Your objective: Drop every picture. Then return, exactly, the lines from the beginning of the listing below through the one containing "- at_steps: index".

Data:
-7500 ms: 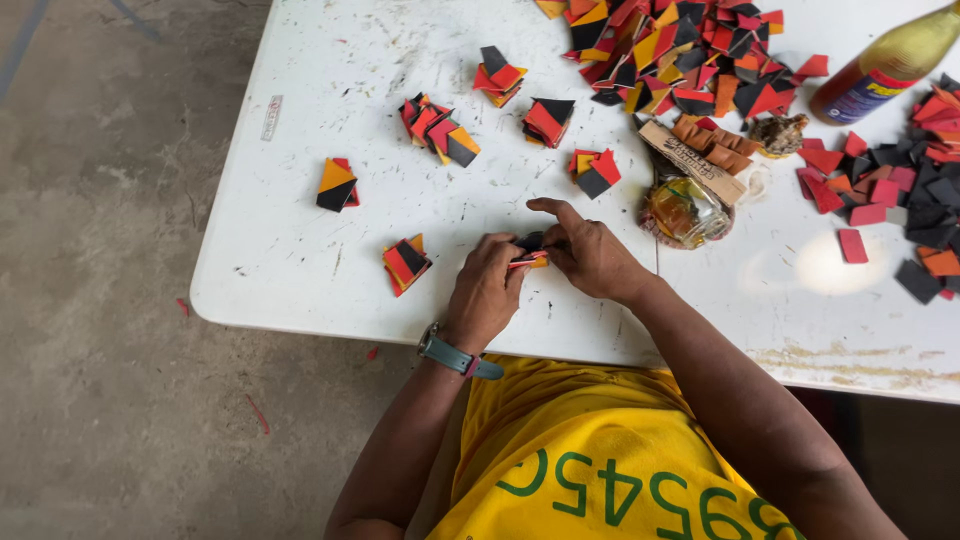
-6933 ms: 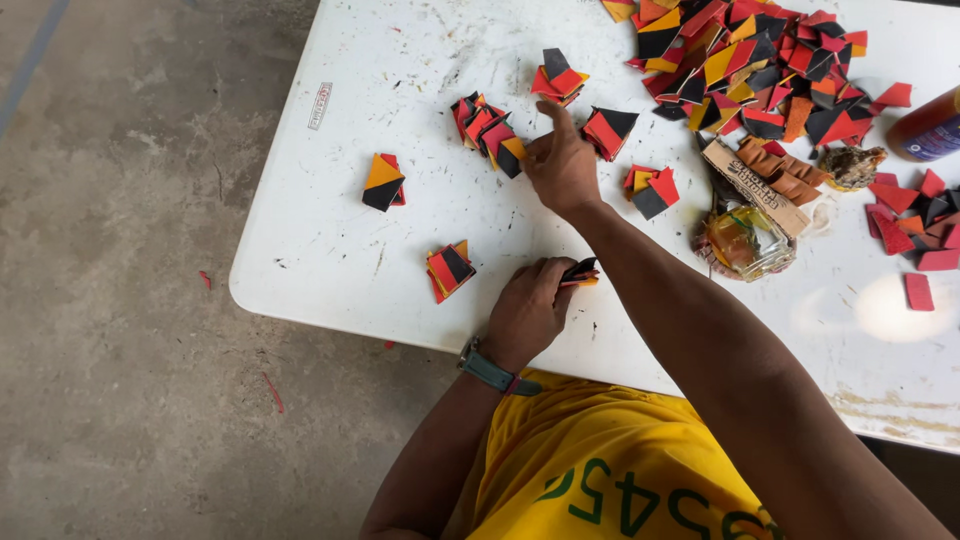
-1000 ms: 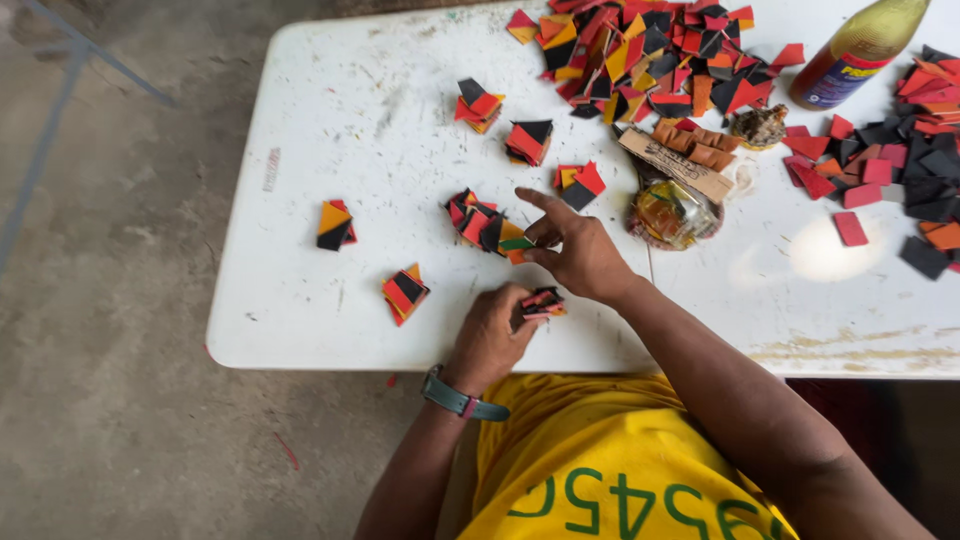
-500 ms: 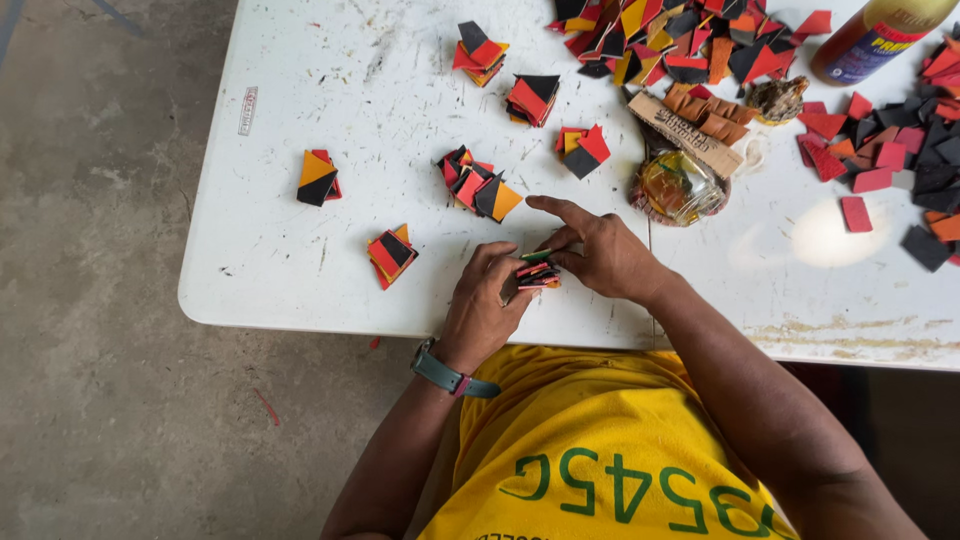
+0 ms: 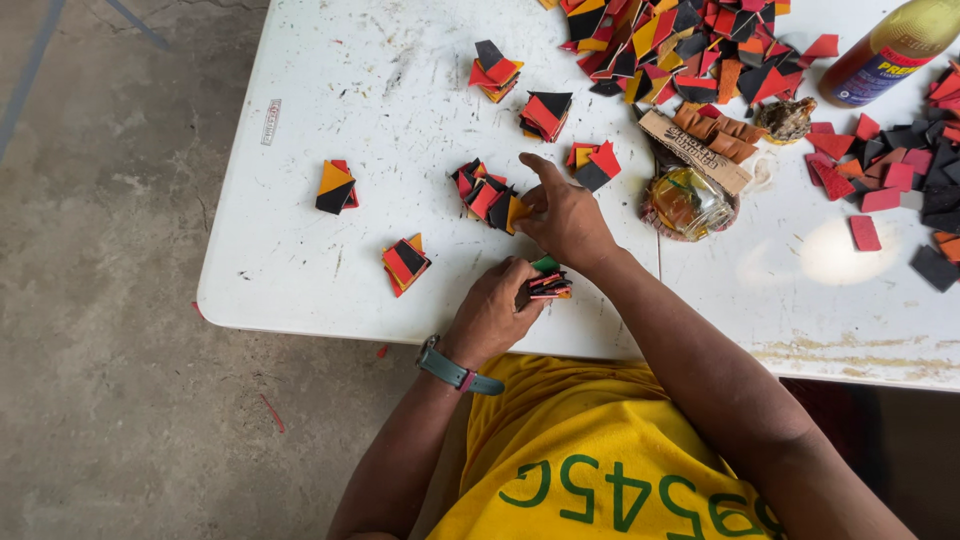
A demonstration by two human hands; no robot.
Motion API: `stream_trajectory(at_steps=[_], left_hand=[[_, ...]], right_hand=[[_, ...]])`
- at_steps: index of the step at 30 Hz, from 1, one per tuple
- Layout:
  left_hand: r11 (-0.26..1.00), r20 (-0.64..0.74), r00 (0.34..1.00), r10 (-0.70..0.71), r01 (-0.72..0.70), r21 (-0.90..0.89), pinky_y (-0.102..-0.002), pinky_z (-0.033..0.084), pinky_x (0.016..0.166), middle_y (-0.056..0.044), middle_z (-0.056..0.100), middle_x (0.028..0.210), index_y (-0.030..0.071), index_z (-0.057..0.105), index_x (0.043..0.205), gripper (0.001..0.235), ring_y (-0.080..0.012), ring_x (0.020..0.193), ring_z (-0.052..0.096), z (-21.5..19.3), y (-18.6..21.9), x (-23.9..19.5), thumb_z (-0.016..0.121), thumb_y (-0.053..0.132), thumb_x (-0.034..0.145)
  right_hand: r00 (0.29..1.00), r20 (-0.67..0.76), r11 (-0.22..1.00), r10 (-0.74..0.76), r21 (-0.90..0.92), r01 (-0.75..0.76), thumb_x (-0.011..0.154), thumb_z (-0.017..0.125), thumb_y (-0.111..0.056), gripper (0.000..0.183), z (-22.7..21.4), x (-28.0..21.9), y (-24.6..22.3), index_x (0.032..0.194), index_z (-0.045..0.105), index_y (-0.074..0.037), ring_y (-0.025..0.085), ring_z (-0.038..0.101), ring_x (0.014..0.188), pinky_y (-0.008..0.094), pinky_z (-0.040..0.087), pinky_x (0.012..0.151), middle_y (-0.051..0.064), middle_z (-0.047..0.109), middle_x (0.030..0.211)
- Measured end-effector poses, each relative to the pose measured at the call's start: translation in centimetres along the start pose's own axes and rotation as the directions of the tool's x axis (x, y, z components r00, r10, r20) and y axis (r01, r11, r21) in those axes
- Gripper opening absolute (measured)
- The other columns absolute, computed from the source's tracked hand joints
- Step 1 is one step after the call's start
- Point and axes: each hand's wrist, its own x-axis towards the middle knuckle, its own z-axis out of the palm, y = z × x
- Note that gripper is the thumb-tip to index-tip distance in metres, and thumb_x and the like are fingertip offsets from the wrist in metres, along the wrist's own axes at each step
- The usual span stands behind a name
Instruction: The person assembles small triangular pieces of colored material into stacks on a white table. They repeatedly pick up pieces, apply adhesive from a small jar, and press them together, forming multiple small stacks.
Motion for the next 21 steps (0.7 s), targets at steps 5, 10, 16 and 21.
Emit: stream_trajectory(at_steps=[5, 10, 16, 21], left_hand=[[1.000, -0.012, 1.000, 0.019, -0.019, -0.023, -0.047, 0.056, 0.078, -0.014, 0.069, 0.100, 0.004, 0.056, 0.106, 0.031, -0.0357, 0.094, 0.069, 0.3, -0.2, -0.2, 0.078, 0.017, 0.088], [0.998, -0.044, 0.997, 0.063, -0.063, 0.005, -0.047, 0.056, 0.079, -0.016, 0.069, 0.100, 0.004, 0.058, 0.108, 0.031, -0.0363, 0.095, 0.069, 0.2, -0.1, -0.2, 0.078, 0.016, 0.089], [0.990, -0.061, 0.997, -0.049, 0.040, -0.132, -0.044, 0.058, 0.079, -0.014, 0.072, 0.103, 0.003, 0.054, 0.116, 0.042, -0.0333, 0.097, 0.072, 0.3, 0.3, -0.2, 0.078, 0.018, 0.085], [0.999, -0.126, 0.991, -0.049, 0.049, -0.010, -0.044, 0.057, 0.084, -0.013, 0.072, 0.107, 0.006, 0.062, 0.113, 0.035, -0.0324, 0.100, 0.071, 0.5, 1.0, -0.6, 0.082, 0.019, 0.089]], right_hand=[[0.991, 0.051, 0.987, 0.127, 0.097, -0.131, 0.079, 0.080, -0.003, 0.081, -0.5, -0.7, 0.4, 0.150, 0.043, -0.013, 0.020, 0.075, 0.085, 0.034, 0.059, 0.081, 0.011, 0.076, 0.092], [0.994, 0.099, 0.971, -0.053, 0.238, 0.028, 0.084, 0.077, 0.003, 0.082, -2.9, -3.3, 0.9, 0.155, 0.039, -0.012, 0.019, 0.068, 0.088, 0.035, 0.058, 0.085, 0.010, 0.066, 0.090], [0.970, 0.237, 0.984, 0.049, 0.153, -0.087, 0.083, 0.074, 0.002, 0.086, -4.8, -6.1, 1.2, 0.156, 0.034, -0.020, 0.017, 0.073, 0.093, 0.033, 0.060, 0.090, 0.006, 0.074, 0.096], [0.959, 0.280, 0.990, 0.046, 0.117, -0.082, 0.086, 0.073, 0.000, 0.081, -5.0, -6.2, 0.4, 0.155, 0.036, -0.021, 0.018, 0.077, 0.091, 0.033, 0.061, 0.087, 0.007, 0.079, 0.097]])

Written response:
-7500 ms: 
-6933 ms: 
-1000 ms: 
-500 ms: 
+0 ms: 
A demonstration by two human hands; no robot.
Motion API: `stream_trajectory(at_steps=[_], left_hand=[[_, ...]], right_hand=[[_, ...]])`
- at_steps: index of the step at 30 Hz, from 1, one per tuple

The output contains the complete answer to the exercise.